Le Tastevin Wine Club - Notes on Cheeses – November 20, 2013

Upland Cheese Company Pleasant Ridge Reserve (Raw cow's milk cheese). They craft only one cheese at Upland's, and it is wonderfully made in mountain style (Beaufort is the model). Pleasant Ridge Reserve is made from the raw milk of nine breeds of cows that graze in a variety of pastures, ensuring richness and a complex flavor. Aged 12 to 18 months, the cheese develops a deep and rich nose. The sweet, nutty flavor is accented by just the right amount of acidity, and the finish is long and satisfying. Pleasant Ridge is arguably one of America's best cheeses, having won numerous Best in Show and Grand Champion awards, the only American Cheese to win both awards.

Reserve Cave-Aged Gruyere (Raw cow's-milk cheese). True cave-aged Reserve Gruyere (ours is aged over 1 year) is a classic Swiss cheese with a rich flavor unlike the many pre-packaged deli-style cheeses bearing its name. Its history dates back to the thirteenth century, and it is still made in 80 pound wheels requiring 88 gallons of milk per wheel. Gruyere is a semi-hard cheese which melts in your mouth to reveal a nutty, slightly sweet taste with a complex mush roomy flavor with elements of fruits and nuts and a long finish. All 3 of these cheeses are most flavorful when tasted in small slices, melting on the tongue.

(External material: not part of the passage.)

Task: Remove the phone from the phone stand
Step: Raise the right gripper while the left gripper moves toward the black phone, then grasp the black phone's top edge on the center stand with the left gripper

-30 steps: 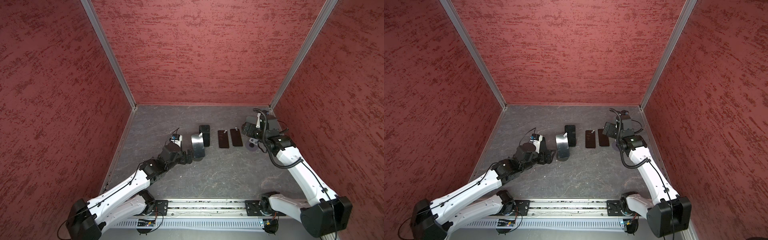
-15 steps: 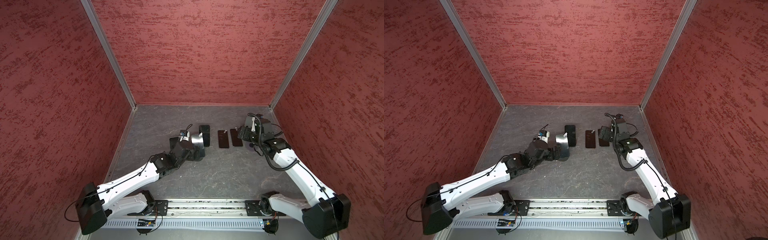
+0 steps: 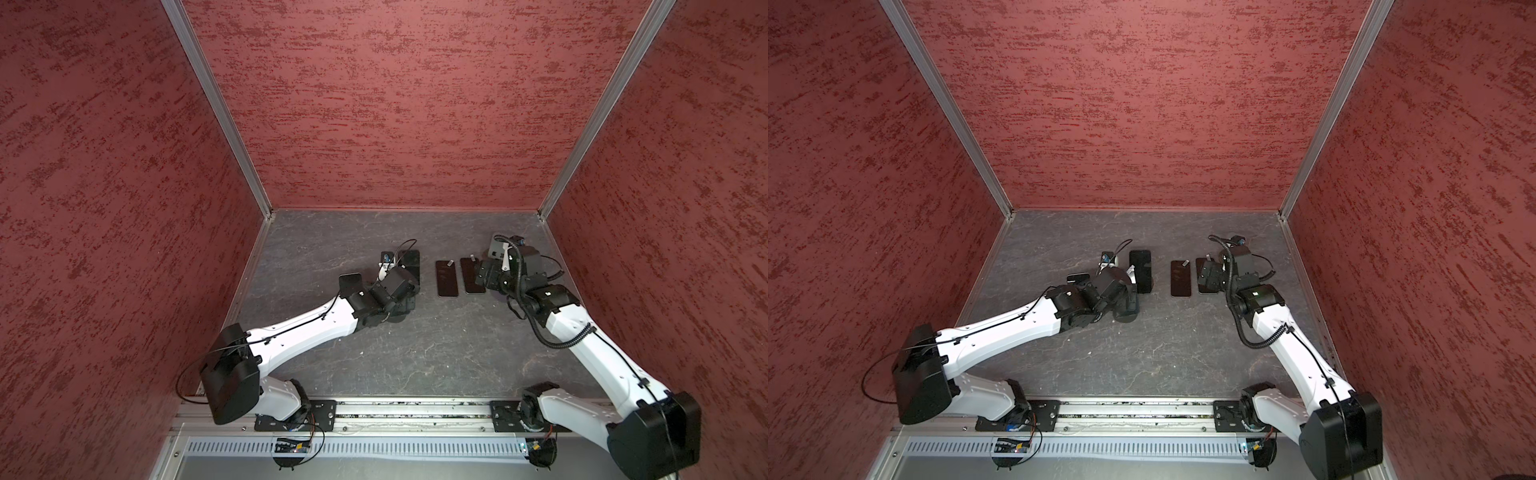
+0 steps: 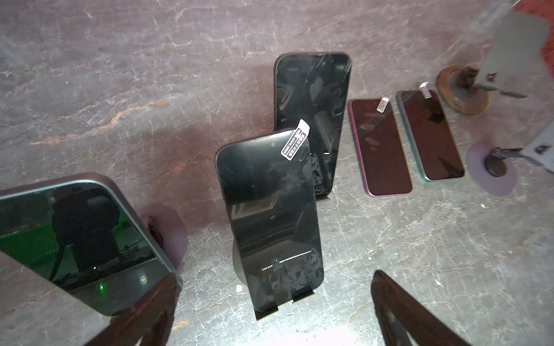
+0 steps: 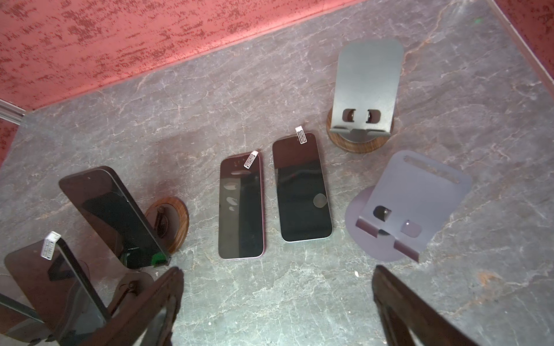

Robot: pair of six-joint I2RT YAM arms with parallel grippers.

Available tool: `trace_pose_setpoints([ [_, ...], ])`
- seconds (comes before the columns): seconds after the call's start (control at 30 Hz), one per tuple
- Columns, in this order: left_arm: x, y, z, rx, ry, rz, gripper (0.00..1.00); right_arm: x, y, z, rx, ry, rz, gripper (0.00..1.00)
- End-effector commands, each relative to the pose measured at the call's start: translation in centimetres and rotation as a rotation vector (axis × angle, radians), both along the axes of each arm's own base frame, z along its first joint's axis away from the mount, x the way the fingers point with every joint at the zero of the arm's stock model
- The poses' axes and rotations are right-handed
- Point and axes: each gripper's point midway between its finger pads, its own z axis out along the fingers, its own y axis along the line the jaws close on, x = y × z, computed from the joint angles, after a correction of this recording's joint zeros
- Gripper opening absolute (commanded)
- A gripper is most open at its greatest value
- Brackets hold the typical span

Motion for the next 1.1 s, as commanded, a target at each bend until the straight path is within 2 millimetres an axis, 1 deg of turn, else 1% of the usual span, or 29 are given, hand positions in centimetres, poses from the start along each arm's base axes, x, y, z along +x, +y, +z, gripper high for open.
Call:
trace_pose_setpoints([
  [0.0, 0.3, 0.2, -0.5, 0.009, 0.041, 0.043, 1.00, 0.1, 0.5, 0.7, 0.011, -0.057, 0.026, 0.99],
  [0.2, 1.6, 0.6, -2.6, 0.052, 0.114, 0.109, 1.00, -0.3, 0.5, 0.7, 0.025, -0.091, 0.037, 0.99],
  [0.37, 2.5, 0.3, -3.5, 0.110, 0.131, 0.135, 1.00, -0.6, -0.3, 0.1, -0.010, -0.094, 0.016, 0.99],
  [0.67, 3.7, -0.3, -4.2, 0.137, 0.138, 0.185, 1.00, -0.8, 0.0, -0.8, -0.016, -0.084, 0.042, 0.99],
  [0.87, 4.1, -1.1, -4.6, 0.137, 0.147, 0.194, 0.96, -0.8, 0.3, -1.4, -0.013, -0.077, 0.059, 0.99],
  [1.07, 4.4, -0.8, -4.9, 0.145, 0.148, 0.217, 0.94, -0.8, 0.6, -1.8, -0.006, -0.075, 0.073, 0.99],
])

Sartori Bella Vittiano Merlot is an American Parmesan style cheese made in Wisconsin but which traces its heritage all the way to Asiago, Italy, where its founder Paul Sartori emigrated from. Sartori's cheeses have won over 100 awards, both domestic and foreign, for their uniqueness. Bella Vitano is an aged cheese (1 year) soaked in various liquids, ours in Merlot. Wine soaked cheeses have been popular in Italy (Ubraico) and Spain (Drunken Cow) for many years. Aside from hints of berry and plum, derived from the Merlot, the flavor of Bella Vitano is closest to aged, premium Parmesan, but more complex. While it has a the Parmesan flavor with much less salt, it is smooth on the palate with a creaminess and richness like a full-flavored cheddar, and salty-sweet crystals typically found in aged Gouda. "This is a smooth, creamy, rich, nutty, salty-sweet caramely good cheese", which should pair well with the fruit in the Bordeaux wines.